All students are required to read, know, and comply with the Johns Hopkins University Krieger School of Arts and Sciences (KSAS) / Whiting School of Engineering (WSE) Procedures for Handling Allegations of Misconduct by Full-Time and Part-Time Graduate Students. This policy prohibits academic misconduct, including but not limited to the following: cheating or facilitating cheating; plagiarism; reuse of assignments; unauthorized collaboration; alteration of graded assignments; and unfair competition. Course materials (old assignments, texts, or examinations, etc.) should not be shared unless authorized by the course instructor. Any questions related to this policy should be directed to EP’s academic integrity officer at ep-academic-integrity@jhu.edu.
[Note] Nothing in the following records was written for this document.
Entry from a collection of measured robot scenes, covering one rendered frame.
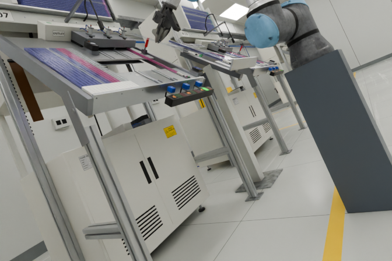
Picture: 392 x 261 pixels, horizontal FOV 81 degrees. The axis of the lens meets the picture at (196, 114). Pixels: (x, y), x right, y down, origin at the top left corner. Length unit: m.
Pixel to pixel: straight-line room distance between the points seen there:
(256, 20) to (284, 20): 0.09
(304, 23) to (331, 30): 7.60
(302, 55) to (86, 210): 1.00
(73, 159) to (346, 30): 8.14
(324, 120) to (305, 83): 0.14
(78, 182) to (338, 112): 0.99
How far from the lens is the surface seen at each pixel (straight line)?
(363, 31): 8.50
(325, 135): 0.93
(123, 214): 0.79
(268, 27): 0.81
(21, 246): 2.70
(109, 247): 1.11
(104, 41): 1.44
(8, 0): 1.54
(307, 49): 0.92
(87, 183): 1.07
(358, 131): 0.92
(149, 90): 0.96
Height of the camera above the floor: 0.52
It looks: 2 degrees up
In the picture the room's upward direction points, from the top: 24 degrees counter-clockwise
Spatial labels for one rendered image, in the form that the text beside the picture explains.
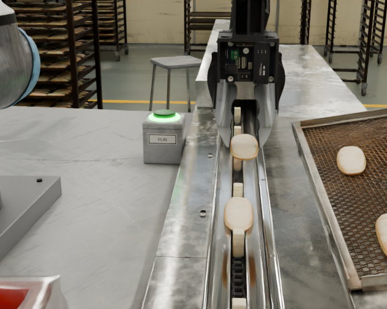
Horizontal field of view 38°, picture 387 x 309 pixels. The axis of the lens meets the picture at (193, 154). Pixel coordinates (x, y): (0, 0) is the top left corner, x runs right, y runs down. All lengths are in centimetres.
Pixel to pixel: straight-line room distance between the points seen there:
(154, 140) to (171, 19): 685
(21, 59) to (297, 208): 45
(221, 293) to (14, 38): 47
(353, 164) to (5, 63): 49
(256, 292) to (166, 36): 733
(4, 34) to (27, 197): 22
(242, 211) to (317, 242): 10
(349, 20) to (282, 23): 88
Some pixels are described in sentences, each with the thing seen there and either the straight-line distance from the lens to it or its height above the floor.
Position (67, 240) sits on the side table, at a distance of 75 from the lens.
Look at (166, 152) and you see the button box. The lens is 99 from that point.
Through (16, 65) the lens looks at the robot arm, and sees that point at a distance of 84.
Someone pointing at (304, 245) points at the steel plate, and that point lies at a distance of 74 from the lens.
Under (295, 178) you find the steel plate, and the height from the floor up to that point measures 82.
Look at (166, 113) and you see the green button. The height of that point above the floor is 91.
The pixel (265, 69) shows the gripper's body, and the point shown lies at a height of 104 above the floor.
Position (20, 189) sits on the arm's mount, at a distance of 85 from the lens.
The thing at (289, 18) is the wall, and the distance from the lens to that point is 779.
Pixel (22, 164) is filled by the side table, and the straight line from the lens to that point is 104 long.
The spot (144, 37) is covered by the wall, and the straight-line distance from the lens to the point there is 788.
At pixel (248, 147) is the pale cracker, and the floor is 93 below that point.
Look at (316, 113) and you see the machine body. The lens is 137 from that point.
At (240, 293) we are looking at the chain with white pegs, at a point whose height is 84.
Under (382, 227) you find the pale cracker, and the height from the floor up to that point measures 91.
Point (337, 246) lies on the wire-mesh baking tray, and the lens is 57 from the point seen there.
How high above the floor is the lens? 116
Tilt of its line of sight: 19 degrees down
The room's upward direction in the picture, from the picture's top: straight up
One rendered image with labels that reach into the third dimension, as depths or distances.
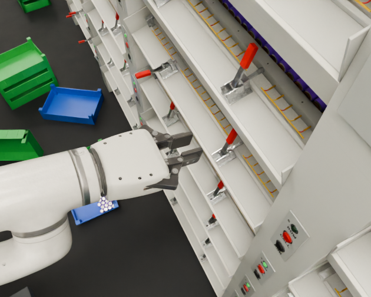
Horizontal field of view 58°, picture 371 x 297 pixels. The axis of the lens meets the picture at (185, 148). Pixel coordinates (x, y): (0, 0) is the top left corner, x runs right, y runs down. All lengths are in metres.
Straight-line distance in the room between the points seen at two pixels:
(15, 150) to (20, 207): 1.50
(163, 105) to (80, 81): 1.24
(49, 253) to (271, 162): 0.33
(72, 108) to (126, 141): 1.53
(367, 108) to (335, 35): 0.08
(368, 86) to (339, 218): 0.16
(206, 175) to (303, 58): 0.58
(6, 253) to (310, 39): 0.45
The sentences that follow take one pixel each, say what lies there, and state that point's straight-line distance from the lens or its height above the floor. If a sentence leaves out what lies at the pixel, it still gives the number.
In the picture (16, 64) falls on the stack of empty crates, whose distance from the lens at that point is 2.17.
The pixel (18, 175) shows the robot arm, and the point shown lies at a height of 1.12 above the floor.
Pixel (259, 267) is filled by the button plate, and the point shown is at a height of 0.85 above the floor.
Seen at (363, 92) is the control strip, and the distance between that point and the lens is 0.28.
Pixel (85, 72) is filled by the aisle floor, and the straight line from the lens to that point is 2.23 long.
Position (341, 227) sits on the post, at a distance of 0.39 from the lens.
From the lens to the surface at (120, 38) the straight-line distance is 1.23.
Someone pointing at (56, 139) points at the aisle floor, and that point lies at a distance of 1.94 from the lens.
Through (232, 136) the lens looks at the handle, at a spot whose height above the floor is 1.00.
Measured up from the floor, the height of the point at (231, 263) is 0.55.
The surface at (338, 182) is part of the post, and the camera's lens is 0.36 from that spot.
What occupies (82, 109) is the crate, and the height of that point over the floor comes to 0.00.
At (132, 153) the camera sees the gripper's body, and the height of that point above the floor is 1.07.
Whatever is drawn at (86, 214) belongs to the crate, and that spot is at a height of 0.02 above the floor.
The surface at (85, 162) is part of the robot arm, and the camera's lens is 0.48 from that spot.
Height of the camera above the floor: 1.50
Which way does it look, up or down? 57 degrees down
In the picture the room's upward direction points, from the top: straight up
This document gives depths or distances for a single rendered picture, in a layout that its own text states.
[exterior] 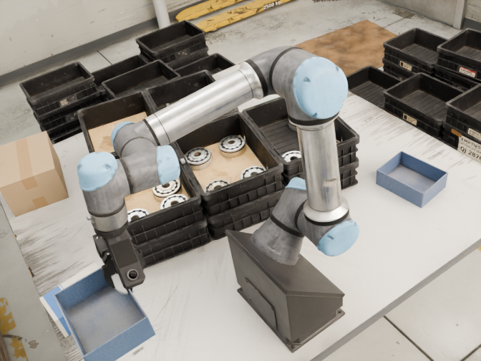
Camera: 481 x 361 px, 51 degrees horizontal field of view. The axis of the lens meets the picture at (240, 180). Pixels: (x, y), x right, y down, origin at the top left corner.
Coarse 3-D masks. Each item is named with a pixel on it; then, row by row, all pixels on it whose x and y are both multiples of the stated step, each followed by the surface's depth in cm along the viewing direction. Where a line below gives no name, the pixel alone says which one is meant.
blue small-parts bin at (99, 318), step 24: (72, 288) 118; (96, 288) 123; (72, 312) 120; (96, 312) 119; (120, 312) 118; (144, 312) 109; (72, 336) 107; (96, 336) 114; (120, 336) 106; (144, 336) 111; (96, 360) 106
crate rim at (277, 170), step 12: (216, 120) 198; (252, 132) 190; (264, 144) 182; (180, 156) 183; (276, 156) 176; (276, 168) 171; (240, 180) 169; (252, 180) 170; (204, 192) 167; (216, 192) 167; (228, 192) 169
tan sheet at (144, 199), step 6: (138, 192) 187; (144, 192) 187; (150, 192) 186; (126, 198) 185; (132, 198) 185; (138, 198) 184; (144, 198) 184; (150, 198) 183; (126, 204) 183; (132, 204) 182; (138, 204) 182; (144, 204) 182; (150, 204) 181; (156, 204) 181; (150, 210) 179; (156, 210) 178
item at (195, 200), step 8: (168, 144) 191; (176, 152) 186; (184, 168) 178; (192, 184) 173; (192, 200) 165; (200, 200) 167; (168, 208) 163; (176, 208) 164; (184, 208) 165; (144, 216) 162; (152, 216) 162; (160, 216) 163; (136, 224) 161; (144, 224) 163
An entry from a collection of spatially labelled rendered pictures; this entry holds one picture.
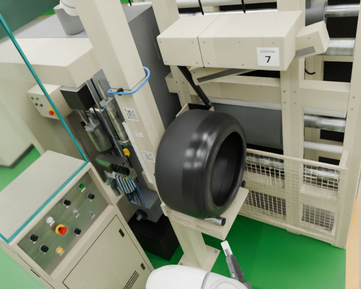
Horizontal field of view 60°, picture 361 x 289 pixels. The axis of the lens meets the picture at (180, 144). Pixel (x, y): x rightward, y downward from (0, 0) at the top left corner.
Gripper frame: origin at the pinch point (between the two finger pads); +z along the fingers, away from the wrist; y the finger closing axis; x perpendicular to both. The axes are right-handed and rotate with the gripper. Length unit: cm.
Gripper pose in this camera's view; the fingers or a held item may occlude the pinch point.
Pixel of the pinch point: (226, 249)
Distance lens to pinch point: 159.2
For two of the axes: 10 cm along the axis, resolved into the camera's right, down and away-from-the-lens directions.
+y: 4.6, 3.2, 8.3
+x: 8.3, -5.0, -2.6
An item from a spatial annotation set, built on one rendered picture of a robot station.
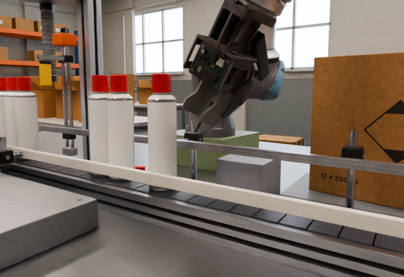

Students with Disabilities - Accommodations and Accessibility

Johns Hopkins University values diversity and inclusion. We are committed to providing welcoming, equitable, and accessible educational experiences for all students. Our courses are designed with a proactive approach to accessibility to minimize the need for disability disclosure and accommodation requests, but we recognize that you may need additional support. Students with disabilities (including those with psychological conditions, medical conditions, and temporary disabilities) can request accommodations for this course by providing an Accommodation Letter issued by Student Disability Services (SDS). Please request accommodations for this course as early as possible to provide time for effective communication and arrangements.  For further information or to start the process of requesting accommodations, please contact EP Student Disability Services at ep-disability-svcs@jhu.edu. 

Student Conduct Code

The fundamental purpose of the JHU regulation of student conduct is to promote and to protect the health, safety, welfare, property, and rights of all members of the University community as well as to promote the orderly operation of the University and to safeguard its property and facilities. As members of the University community, students accept certain responsibilities which support the educational mission and create an environment in which all students are afforded the same opportunity to succeed academically. For a full description of the code please visit the Student Conduct Code website.

Classroom Climate

JHU is committed to creating a classroom environment that values the diversity of experiences and perspectives that all students bring. Everyone has the right to be treated with dignity and respect. Fostering an inclusive climate is important. Research and experience show that students who interact with peers who are different from themselves learn new things and experience tangible educational outcomes. At no time in this learning process should someone be singled out or treated unequally on the basis of any seen or unseen part of their identity. If you have concerns in this course about harassment, discrimination, or any unequal treatment, or if you seek accommodations or resources, please reach out to the course instructor directly. Reporting will never impact your course grade. You may also share concerns with your program chair, the Assistant Dean for Diversity and Inclusion, or the Office of Institutional Equity. In handling reports, people will protect your privacy as much as possible, but faculty and staff are required to officially report information for some cases (e.g. sexual harassment).

Course Auditing

When a student enrolls in an EP course with “audit” status, the student must reach an understanding with the instructor as to what is required to earn the “audit.” If the student does not meet those expectations, the instructor must notify the EP Registration Team (EP-Registration@exchange.johnshopkins.edu) in order for the student to be retroactively dropped or withdrawn from the course (depending on when the "audit" was requested and in accordance with EP registration deadlines). All lecture content will remain accessible to auditing students, but access to all other course material is left to the discretion of the instructor.